▶ TASK PROMPT
What is the number of lines below that include "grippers"? Give that number alone.

____

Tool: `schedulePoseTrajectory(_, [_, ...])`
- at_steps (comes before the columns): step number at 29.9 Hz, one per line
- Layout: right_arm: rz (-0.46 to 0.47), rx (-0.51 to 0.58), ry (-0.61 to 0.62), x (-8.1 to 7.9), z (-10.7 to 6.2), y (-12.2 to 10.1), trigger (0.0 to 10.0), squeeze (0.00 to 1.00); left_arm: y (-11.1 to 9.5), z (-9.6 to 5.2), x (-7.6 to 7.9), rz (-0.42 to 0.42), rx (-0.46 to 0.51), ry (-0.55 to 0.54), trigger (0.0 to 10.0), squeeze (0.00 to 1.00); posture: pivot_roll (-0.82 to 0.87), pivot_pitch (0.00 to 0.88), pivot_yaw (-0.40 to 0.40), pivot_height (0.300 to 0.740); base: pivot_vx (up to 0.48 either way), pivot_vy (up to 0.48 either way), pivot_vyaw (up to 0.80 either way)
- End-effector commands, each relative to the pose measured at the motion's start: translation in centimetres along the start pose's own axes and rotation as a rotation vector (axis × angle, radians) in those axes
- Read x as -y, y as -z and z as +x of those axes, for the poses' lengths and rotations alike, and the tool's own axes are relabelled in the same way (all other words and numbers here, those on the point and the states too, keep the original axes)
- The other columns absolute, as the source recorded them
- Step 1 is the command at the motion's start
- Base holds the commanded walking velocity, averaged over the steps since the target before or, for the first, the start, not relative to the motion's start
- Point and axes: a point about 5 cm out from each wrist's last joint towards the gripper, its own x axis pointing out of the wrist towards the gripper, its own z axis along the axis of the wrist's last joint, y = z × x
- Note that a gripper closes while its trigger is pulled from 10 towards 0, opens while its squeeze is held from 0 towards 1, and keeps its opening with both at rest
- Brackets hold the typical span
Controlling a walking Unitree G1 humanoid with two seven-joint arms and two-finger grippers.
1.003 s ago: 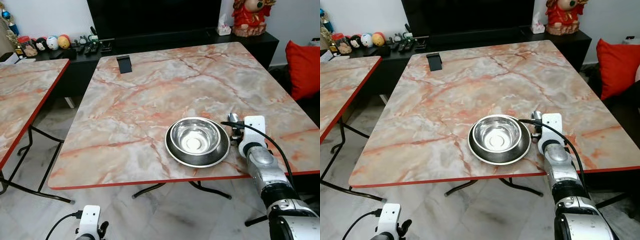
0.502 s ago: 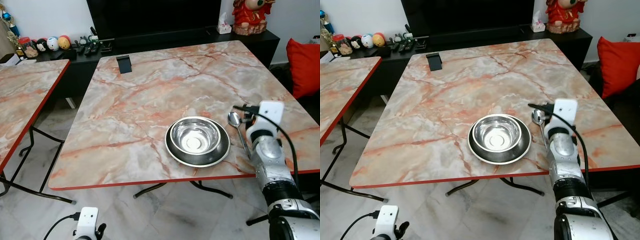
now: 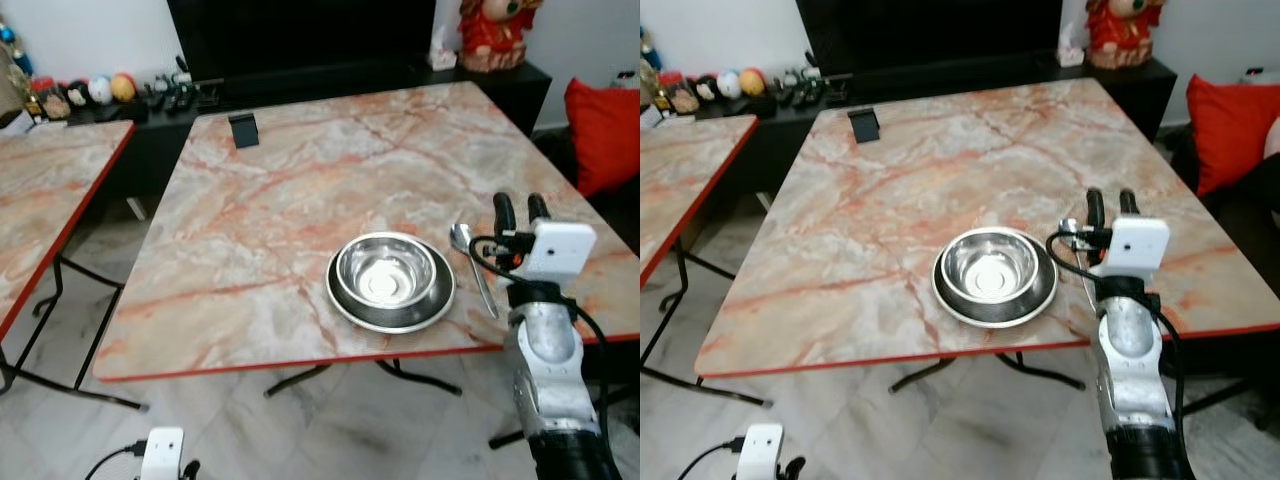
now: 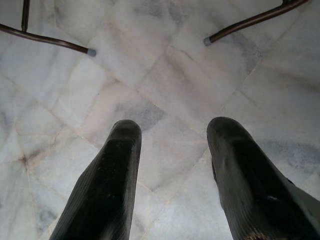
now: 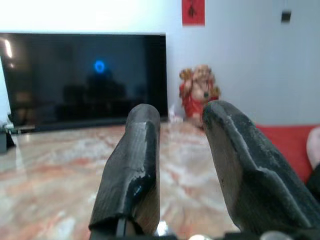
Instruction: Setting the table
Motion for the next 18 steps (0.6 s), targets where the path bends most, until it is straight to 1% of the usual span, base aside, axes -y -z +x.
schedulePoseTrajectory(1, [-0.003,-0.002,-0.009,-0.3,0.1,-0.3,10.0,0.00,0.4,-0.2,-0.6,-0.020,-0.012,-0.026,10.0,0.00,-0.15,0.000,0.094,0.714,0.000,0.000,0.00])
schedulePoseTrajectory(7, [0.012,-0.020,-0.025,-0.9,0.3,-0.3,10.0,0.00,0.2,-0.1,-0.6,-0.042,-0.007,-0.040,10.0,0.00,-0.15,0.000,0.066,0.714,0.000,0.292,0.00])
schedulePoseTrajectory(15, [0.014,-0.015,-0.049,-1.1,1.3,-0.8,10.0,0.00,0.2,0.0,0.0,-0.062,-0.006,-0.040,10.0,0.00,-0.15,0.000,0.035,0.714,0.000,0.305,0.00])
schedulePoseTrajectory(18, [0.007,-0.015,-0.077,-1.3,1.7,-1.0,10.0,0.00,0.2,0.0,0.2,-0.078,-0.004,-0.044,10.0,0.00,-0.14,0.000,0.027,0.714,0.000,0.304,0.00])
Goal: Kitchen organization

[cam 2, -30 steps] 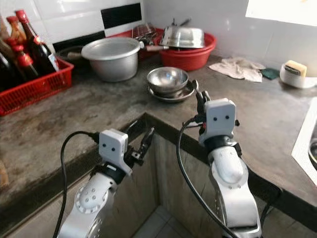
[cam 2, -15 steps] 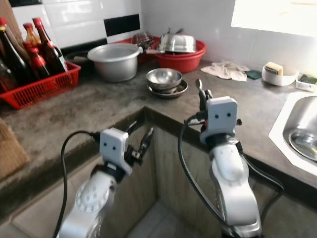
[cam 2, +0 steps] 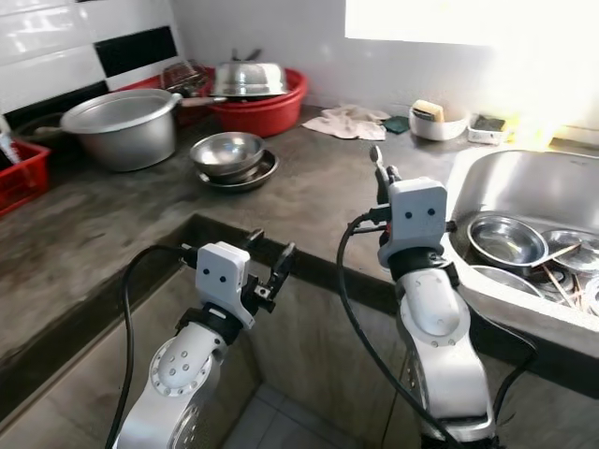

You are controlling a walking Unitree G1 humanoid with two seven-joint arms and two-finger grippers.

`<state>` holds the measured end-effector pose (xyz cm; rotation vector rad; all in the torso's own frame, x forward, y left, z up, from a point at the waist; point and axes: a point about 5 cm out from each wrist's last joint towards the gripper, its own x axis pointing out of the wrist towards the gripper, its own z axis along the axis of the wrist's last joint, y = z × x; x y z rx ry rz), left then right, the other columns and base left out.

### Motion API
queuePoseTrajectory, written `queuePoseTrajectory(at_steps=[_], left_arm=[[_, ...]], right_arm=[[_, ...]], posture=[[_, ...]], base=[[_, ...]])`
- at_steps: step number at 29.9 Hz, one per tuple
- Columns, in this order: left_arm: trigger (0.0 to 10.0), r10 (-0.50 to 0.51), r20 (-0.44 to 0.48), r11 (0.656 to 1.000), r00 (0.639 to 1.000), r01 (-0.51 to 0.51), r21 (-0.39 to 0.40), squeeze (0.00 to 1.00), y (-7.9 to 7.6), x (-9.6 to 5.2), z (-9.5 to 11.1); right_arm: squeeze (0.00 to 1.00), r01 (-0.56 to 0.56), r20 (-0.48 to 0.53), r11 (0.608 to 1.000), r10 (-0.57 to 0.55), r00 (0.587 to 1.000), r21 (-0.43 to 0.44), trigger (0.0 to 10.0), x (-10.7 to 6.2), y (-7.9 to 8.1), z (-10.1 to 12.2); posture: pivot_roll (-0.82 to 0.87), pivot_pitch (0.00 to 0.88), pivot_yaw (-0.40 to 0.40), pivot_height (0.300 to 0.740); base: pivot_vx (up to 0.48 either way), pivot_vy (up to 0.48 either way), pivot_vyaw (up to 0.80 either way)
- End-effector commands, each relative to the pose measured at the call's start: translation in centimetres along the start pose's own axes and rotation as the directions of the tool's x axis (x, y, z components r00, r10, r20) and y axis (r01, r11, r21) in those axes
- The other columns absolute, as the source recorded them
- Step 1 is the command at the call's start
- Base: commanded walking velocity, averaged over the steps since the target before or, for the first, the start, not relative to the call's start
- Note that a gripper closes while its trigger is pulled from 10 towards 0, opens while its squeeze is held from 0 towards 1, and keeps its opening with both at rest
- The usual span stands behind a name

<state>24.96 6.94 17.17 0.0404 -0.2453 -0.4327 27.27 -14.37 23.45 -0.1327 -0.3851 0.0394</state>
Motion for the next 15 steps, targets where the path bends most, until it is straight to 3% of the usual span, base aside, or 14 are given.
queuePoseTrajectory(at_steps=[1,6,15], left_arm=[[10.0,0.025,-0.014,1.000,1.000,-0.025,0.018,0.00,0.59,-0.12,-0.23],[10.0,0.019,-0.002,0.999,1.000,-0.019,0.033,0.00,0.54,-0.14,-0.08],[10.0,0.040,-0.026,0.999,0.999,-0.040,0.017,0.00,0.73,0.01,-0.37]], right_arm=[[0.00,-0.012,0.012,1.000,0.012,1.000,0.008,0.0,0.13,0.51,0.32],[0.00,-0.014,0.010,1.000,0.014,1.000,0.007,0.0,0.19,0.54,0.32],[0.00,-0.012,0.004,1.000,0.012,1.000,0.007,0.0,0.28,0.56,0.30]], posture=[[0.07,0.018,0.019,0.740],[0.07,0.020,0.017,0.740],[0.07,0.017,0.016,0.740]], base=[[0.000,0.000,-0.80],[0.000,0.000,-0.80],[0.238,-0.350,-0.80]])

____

▶ YOUR SOLUTION
2